Io ritengo che non sarà così, che quest'analisi è sbagliata perché Arafat è stato fino alla sua morte, al contrario, un punto di equilibrio determinante per il popolo palestinese, di cui sentiranno in molti la mancanza, e per lungo tempo. La massiccia presenza della comunità internazionale al Cairo per i suoi funerali, e la straordinaria partecipazione di popolo a Ramallah per la sua sepoltura, ne sono una prima chiara dimostrazione. Non un tappo, quindi, o un ostacolo sulla strada difficile, lunga e tortuosa della pace e della creazione di uno Stato palestinese, ma un padre della patria riconosciuto, in grado di mantenere l'unità del suo popolo malgrado le oggettive inferiorità militare, politica e diplomatica.
Ritengo, pertanto, che il pericolo che i palestinesi vadano incontro ad un periodo conflittuale - e dagli esiti difficilmente prevedibili - nella ricerca di una nuova e condivisa leadership, sia purtroppo molto più che una delle ipotesi in campo.
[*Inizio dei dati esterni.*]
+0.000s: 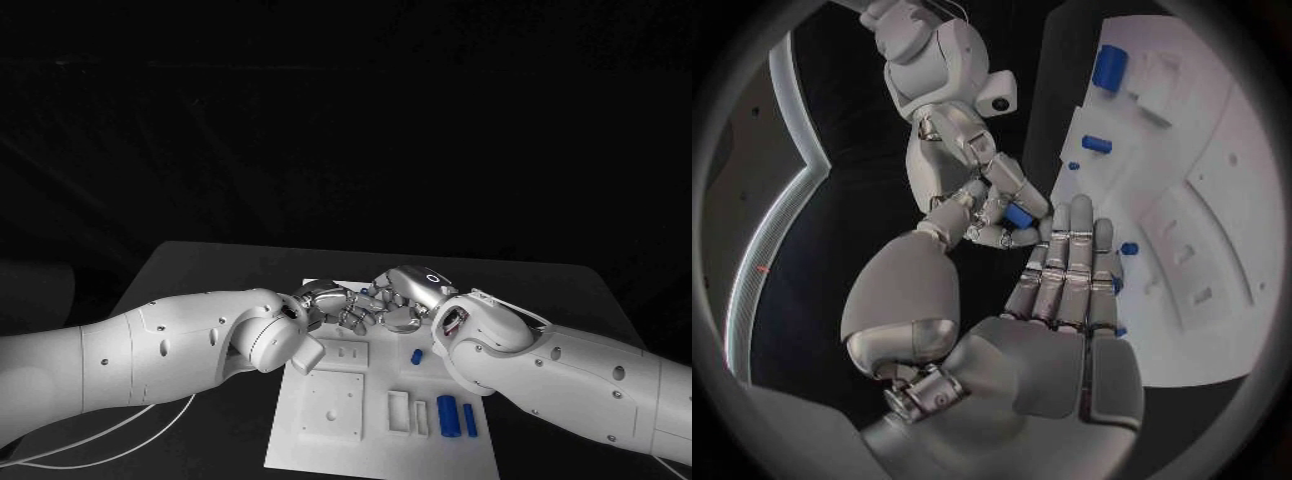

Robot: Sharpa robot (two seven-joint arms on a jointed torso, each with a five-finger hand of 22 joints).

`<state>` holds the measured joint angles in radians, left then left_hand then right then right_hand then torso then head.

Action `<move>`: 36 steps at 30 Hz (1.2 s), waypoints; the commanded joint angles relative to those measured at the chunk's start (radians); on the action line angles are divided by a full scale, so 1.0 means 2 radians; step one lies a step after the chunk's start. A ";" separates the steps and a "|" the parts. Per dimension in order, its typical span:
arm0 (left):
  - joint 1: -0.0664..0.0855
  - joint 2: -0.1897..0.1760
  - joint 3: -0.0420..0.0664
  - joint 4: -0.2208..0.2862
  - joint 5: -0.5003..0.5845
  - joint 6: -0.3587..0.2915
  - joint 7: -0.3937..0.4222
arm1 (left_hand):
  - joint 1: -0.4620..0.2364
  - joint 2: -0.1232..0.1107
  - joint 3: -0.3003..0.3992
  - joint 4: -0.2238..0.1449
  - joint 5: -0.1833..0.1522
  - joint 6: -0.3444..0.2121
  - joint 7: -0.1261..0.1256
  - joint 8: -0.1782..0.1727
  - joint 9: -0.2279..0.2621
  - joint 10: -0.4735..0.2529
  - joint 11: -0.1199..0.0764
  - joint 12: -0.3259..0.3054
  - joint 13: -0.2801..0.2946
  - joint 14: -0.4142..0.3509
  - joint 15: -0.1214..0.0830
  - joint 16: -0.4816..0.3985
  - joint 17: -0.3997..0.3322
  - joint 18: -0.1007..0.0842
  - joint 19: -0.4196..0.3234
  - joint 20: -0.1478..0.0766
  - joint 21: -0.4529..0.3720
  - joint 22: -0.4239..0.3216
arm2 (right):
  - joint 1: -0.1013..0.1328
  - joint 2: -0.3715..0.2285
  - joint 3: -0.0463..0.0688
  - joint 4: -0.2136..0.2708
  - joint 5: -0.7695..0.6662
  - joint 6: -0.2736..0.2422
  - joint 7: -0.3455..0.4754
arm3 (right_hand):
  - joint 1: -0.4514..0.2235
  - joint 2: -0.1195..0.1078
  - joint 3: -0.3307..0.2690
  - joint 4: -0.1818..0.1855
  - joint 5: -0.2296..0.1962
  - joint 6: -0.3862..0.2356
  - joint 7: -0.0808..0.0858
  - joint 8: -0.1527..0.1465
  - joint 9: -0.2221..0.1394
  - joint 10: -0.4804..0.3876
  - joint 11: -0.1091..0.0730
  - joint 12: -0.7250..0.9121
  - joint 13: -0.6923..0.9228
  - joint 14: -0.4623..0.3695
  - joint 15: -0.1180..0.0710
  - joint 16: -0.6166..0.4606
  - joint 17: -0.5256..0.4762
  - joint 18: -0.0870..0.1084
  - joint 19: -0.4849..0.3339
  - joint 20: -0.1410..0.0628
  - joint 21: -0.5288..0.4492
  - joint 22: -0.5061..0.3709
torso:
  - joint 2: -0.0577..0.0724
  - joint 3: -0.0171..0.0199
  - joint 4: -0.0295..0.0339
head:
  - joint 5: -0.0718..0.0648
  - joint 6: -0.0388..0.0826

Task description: Assemble the parts on the task board

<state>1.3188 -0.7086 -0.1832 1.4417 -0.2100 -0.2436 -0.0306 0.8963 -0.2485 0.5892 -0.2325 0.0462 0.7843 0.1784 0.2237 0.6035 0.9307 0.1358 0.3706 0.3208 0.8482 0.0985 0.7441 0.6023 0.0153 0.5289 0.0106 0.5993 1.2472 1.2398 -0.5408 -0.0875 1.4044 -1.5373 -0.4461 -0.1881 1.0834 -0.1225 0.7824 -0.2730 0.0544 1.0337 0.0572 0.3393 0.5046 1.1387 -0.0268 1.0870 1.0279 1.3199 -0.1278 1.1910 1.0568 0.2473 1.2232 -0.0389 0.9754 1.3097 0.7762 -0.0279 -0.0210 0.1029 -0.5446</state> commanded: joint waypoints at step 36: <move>0.000 0.002 0.001 -0.001 0.016 -0.008 0.014 | 0.035 0.128 -0.029 -0.030 0.002 0.068 -0.021 0.029 -0.006 0.067 -0.022 0.008 0.001 0.010 -0.008 0.003 0.001 -0.008 0.004 -0.005 -0.013 -0.004 | -0.002 0.005 0.000 -0.005 -0.005 0.015 0.002 | -0.001 0.004 -0.002 -0.001 -0.003 0.014 0.012 0.001 0.000 0.002 -0.002 -0.004 -0.001 -0.001 -0.004 -0.003 -0.001 0.007 0.001 0.000 -0.001 0.001 | 0.000 0.0000 0.0004 | 0.000 -0.003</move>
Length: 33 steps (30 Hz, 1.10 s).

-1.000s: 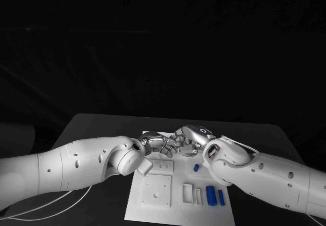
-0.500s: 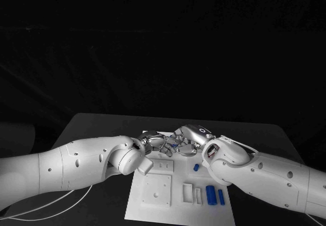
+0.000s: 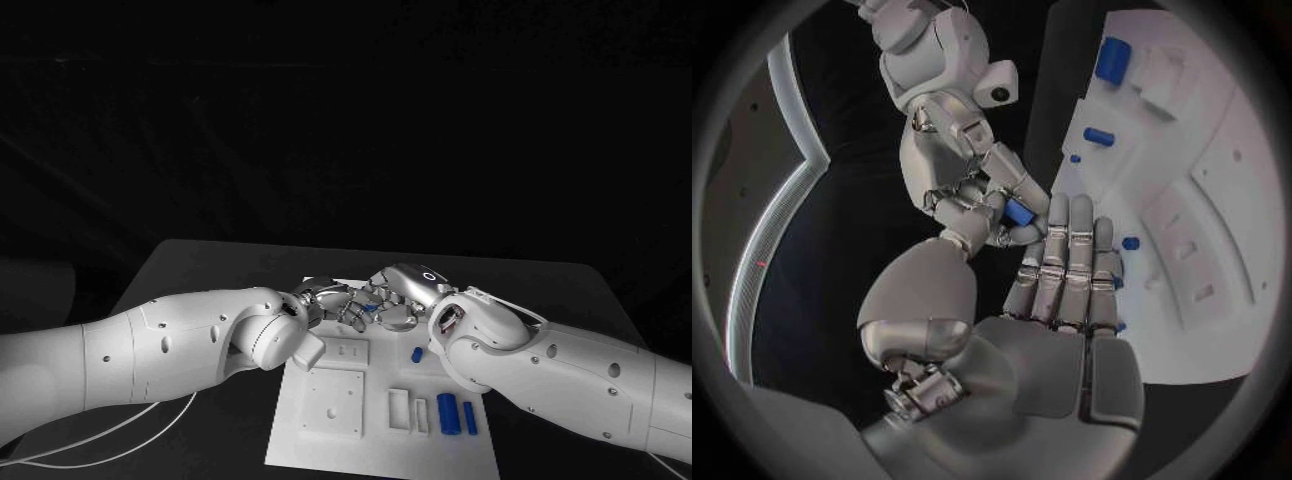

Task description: Assemble the parts on the task board

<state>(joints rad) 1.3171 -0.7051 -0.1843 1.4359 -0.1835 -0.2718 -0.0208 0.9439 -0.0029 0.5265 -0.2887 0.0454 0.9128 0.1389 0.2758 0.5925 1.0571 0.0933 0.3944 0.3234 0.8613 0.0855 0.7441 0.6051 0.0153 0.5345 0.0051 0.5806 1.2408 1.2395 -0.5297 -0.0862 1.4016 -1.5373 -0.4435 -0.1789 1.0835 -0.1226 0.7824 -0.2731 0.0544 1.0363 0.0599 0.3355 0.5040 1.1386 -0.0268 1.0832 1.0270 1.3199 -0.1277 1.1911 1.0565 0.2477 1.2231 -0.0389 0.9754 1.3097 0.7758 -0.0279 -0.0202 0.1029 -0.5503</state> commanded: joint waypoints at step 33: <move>0.001 -0.003 0.001 -0.002 0.007 0.020 0.011 | 0.053 0.049 0.004 -0.002 0.003 0.020 -0.006 0.006 -0.010 0.029 -0.004 -0.018 -0.008 0.008 -0.002 0.004 -0.001 -0.008 0.001 0.004 -0.011 -0.002 | -0.002 -0.003 -0.001 -0.011 0.033 -0.018 0.024 | 0.011 -0.066 0.010 0.015 -0.003 -0.059 0.033 -0.039 -0.020 -0.019 0.019 -0.033 -0.019 -0.013 0.014 -0.015 -0.003 0.007 -0.010 -0.004 -0.014 -0.004 | 0.000 -0.0002 0.0002 | -0.001 -0.002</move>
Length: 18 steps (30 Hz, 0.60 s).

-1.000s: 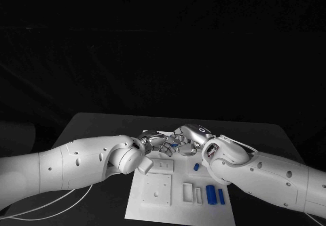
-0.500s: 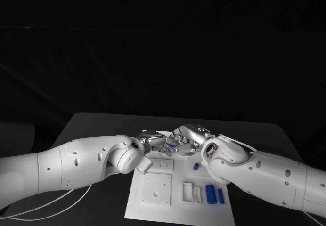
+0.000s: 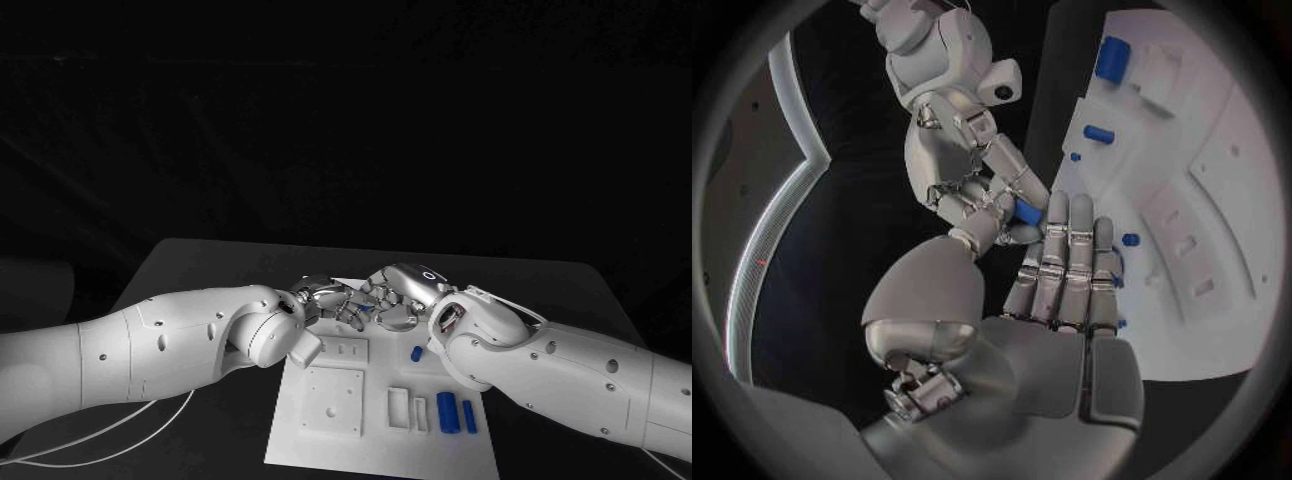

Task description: Assemble the parts on the task board

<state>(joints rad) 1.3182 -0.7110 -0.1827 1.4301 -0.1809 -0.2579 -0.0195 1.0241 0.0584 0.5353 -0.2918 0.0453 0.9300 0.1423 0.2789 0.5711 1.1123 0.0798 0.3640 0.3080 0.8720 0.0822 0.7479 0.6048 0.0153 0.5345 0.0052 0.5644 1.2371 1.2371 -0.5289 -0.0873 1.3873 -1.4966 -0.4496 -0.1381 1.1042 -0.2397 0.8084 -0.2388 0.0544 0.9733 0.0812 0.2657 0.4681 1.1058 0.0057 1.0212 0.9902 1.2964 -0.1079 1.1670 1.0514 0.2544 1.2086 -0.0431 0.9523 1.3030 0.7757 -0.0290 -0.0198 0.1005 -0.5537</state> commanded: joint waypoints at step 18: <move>0.001 -0.002 0.001 -0.001 0.011 0.022 0.008 | 0.014 0.020 -0.002 -0.001 0.003 0.013 -0.009 0.005 0.000 0.005 0.002 -0.005 -0.002 0.003 -0.001 0.002 -0.001 -0.008 0.001 0.003 -0.004 -0.001 | -0.001 -0.011 0.000 -0.004 0.023 -0.011 0.021 | 0.016 -0.008 -0.014 -0.001 -0.003 -0.036 0.028 -0.005 -0.002 -0.007 0.009 0.000 -0.004 -0.005 0.011 -0.003 0.000 0.004 -0.007 -0.002 -0.006 0.000 | 0.000 0.0001 -0.0002 | 0.001 0.000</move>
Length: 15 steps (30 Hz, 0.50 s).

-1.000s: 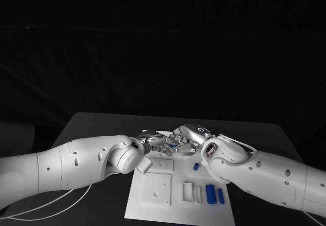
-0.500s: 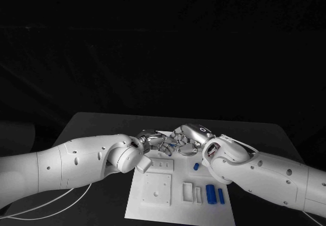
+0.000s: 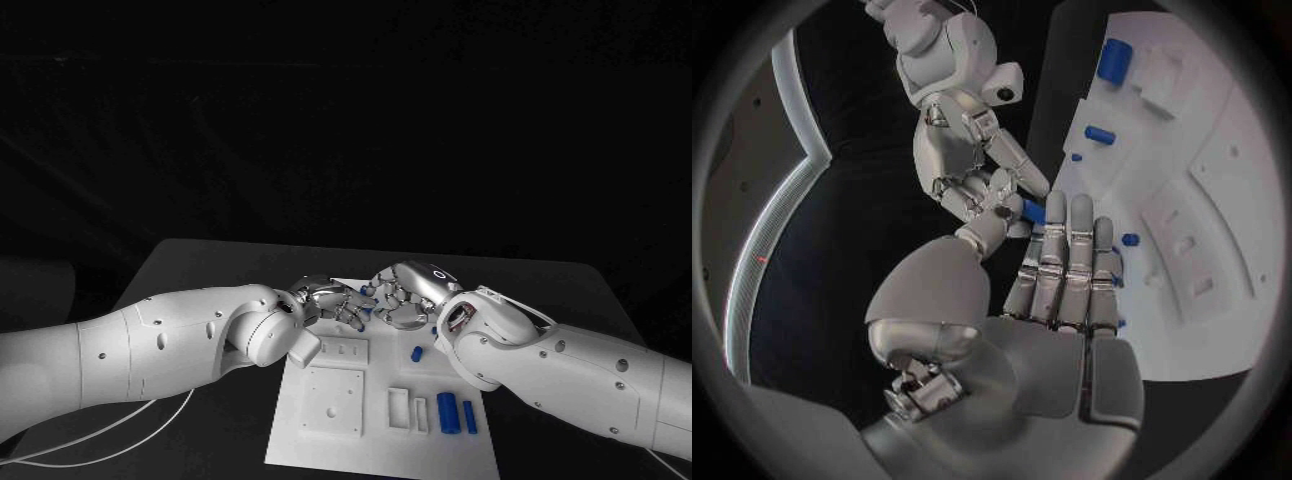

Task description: Assemble the parts on the task board

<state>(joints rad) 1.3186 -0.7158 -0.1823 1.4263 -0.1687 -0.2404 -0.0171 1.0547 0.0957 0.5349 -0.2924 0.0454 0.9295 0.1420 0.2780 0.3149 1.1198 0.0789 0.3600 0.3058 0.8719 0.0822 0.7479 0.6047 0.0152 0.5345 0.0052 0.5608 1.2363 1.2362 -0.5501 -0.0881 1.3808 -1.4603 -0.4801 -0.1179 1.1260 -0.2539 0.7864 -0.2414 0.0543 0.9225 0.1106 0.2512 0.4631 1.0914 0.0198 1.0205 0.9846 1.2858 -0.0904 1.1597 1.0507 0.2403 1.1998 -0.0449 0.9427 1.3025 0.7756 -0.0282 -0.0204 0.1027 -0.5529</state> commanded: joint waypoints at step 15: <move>0.001 -0.001 0.001 0.000 0.009 0.021 0.005 | -0.002 0.002 -0.002 0.000 0.003 0.014 -0.009 0.005 0.128 0.003 0.002 -0.004 -0.001 0.003 -0.001 0.001 -0.001 -0.008 0.001 0.003 -0.002 -0.001 | -0.001 -0.002 0.000 -0.002 0.034 -0.015 0.061 | 0.002 0.030 -0.005 0.017 -0.003 0.048 -0.006 0.038 0.019 0.009 -0.017 0.006 -0.006 0.005 -0.015 0.004 0.003 0.011 0.003 -0.001 0.002 0.003 | 0.000 0.0004 -0.0005 | 0.000 -0.001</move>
<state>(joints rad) 1.3186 -0.7184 -0.1823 1.4248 -0.1593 -0.2222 -0.0171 1.0547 0.0953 0.5338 -0.2934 0.0473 0.9322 0.1447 0.2780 0.3149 1.1198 0.0789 0.3554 0.3048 0.8719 0.0822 0.7479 0.6038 0.0152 0.5345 0.0052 0.5609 1.2364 1.2347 -0.5537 -0.0883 1.3771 -1.4198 -0.4872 -0.0532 1.1291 -0.2046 0.7769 -0.2123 0.0543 0.9983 0.0935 0.3214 0.4978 1.1086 -0.0080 1.0289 0.9735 1.2971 -0.1137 1.1648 1.0553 0.2386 1.2002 -0.0443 0.9443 1.3077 0.7758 -0.0279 -0.0207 0.1029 -0.5543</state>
E resto convinto che questa eventualità sia talmente all'attenzione di una parte della dirigenza israeliana, e non da oggi, che possa rappresentare essa stessa parte della strategia messa in atto dal governo Sharon negli ultimi anni. Quella cioè di puntare ad una esasperazione della lotta interna tra le diverse fazioni palestinesi, se non ad una vera e propria "guerra civile". La scelta "unilaterale" che caratterizza il ritiro israeliano da Gaza e la costruzione del muro in senso di apartheid e di segregazione di città e villaggi palestinesi con la creazione di veri e propri "inferni sigillati", più che a scopo preventivo di eventuali attacchi terroristici, potrebbero essere interpretati come tasselli di un mosaico avente proprio questo disegno strategico.